*PROMPT*: Locate and copy each line in the data that contains the word "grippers".

[DATA SECTION Boundary: Start]

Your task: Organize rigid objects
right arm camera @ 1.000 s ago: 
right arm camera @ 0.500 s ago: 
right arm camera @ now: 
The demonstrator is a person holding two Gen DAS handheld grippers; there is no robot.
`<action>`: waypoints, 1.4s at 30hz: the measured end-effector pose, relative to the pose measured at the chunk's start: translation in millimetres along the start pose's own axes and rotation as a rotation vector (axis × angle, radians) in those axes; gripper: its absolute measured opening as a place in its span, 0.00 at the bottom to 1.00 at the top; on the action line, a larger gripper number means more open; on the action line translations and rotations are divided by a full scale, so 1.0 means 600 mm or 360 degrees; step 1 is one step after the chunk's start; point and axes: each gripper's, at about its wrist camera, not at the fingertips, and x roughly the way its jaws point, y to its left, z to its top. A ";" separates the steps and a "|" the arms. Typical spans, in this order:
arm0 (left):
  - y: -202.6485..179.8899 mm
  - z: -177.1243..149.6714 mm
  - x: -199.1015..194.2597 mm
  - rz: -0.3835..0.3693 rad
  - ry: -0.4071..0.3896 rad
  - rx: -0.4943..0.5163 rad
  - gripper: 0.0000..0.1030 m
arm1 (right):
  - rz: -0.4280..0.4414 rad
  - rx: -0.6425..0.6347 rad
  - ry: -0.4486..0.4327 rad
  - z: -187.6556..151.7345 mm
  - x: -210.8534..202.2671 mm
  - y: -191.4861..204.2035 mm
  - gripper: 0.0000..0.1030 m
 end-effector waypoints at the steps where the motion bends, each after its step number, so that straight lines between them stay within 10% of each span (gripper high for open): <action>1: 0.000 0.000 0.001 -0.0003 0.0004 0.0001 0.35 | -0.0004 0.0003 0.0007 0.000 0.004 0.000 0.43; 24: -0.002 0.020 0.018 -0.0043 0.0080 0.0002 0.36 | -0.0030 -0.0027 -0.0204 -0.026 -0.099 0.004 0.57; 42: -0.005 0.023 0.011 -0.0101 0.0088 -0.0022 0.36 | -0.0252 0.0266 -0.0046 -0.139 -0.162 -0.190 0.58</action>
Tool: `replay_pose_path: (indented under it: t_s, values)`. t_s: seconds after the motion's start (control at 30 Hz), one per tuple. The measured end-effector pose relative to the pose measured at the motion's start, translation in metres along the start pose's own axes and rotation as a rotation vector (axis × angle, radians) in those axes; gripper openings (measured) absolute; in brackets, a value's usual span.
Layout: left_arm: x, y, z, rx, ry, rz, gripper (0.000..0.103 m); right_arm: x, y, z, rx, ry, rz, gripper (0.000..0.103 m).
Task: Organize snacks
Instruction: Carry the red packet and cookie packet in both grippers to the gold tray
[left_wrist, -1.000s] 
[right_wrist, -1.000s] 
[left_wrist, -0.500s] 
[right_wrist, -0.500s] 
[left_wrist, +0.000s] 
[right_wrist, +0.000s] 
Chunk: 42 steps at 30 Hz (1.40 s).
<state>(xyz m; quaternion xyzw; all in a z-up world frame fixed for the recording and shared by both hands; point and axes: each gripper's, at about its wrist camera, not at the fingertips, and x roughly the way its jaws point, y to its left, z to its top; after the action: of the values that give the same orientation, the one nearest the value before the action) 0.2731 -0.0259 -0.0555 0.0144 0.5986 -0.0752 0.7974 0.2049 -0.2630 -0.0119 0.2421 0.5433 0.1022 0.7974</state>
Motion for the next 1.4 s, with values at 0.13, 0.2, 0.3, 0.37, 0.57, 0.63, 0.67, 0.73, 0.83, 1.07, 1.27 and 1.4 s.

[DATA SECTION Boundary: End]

*WRITTEN SOLUTION*:
The demonstrator is a person holding two Gen DAS handheld grippers; there is no robot.
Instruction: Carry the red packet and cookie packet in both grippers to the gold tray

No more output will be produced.